Once the line holding "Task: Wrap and" is found in the listing below, write it out and each later line exactly, up to and including the one holding "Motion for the".

**INFORMATION SHOWN:**
···

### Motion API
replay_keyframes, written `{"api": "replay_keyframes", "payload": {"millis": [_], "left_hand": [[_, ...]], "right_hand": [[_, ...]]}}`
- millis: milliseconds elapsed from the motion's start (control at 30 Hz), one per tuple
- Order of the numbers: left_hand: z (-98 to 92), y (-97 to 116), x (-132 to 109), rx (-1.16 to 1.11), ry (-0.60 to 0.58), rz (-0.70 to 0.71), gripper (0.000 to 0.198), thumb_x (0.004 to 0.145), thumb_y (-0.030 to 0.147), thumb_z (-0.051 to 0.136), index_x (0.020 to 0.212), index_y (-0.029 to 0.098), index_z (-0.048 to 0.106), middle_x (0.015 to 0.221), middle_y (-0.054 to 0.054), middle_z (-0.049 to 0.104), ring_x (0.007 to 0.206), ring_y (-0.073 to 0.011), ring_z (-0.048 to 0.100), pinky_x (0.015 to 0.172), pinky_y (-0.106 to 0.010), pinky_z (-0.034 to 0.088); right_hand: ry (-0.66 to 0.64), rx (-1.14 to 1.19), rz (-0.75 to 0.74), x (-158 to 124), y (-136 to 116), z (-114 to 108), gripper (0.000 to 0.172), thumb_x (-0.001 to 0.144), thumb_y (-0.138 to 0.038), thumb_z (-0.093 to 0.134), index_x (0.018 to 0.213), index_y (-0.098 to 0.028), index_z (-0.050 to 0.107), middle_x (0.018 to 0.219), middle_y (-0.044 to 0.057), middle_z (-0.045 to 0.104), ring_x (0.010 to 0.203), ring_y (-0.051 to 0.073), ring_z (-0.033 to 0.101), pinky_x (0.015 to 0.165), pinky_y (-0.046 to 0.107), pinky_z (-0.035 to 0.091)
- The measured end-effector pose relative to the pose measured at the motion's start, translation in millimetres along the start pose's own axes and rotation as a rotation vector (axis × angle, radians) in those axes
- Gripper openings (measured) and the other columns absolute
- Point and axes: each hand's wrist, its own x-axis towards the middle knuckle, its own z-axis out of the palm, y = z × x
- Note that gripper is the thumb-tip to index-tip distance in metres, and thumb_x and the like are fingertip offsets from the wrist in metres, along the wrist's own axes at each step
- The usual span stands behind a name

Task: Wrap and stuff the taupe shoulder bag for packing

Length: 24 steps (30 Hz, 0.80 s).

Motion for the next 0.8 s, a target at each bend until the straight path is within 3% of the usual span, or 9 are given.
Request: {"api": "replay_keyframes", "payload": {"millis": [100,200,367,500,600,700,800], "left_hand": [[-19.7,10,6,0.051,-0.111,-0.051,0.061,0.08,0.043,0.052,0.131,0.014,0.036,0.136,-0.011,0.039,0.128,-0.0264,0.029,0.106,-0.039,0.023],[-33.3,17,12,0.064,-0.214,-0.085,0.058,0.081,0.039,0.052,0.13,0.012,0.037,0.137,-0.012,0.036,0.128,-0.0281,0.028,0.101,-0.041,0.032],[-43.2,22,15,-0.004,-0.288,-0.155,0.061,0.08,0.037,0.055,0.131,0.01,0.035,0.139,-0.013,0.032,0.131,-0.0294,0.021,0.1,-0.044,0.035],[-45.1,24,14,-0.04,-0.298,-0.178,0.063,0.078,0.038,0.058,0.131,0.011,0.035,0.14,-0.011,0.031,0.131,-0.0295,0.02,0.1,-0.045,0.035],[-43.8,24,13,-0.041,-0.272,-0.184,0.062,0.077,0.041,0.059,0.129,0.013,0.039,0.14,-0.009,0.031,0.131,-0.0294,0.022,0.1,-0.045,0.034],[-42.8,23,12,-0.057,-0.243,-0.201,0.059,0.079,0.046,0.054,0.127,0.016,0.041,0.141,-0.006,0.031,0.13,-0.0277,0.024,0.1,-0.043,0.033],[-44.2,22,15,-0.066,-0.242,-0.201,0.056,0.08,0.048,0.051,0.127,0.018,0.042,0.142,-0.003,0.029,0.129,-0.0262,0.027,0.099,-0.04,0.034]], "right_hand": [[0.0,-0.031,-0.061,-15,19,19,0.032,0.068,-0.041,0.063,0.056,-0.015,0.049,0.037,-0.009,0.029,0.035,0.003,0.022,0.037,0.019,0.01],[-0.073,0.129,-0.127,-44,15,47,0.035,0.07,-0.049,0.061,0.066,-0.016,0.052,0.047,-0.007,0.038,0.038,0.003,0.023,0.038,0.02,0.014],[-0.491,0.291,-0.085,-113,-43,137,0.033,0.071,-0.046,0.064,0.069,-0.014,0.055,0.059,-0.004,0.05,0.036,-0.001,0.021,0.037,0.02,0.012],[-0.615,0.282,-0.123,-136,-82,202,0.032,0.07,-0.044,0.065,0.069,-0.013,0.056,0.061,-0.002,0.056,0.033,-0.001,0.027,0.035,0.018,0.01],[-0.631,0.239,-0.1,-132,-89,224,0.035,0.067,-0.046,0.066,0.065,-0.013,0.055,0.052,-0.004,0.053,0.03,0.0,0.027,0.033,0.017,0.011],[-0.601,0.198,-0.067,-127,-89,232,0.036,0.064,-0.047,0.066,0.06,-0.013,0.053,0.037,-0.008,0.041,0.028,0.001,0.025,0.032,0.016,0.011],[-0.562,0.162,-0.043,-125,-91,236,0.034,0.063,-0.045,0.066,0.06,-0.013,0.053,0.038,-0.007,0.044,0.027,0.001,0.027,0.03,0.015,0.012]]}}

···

**FINAL ANSWER:**
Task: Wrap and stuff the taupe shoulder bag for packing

Length: 24 steps (30 Hz, 0.80 s).

Motion for the next 0.8 s, a target at each bend until the straight path is within 3% of the usual span, or 9 are given.

Nothing more is required for this answer.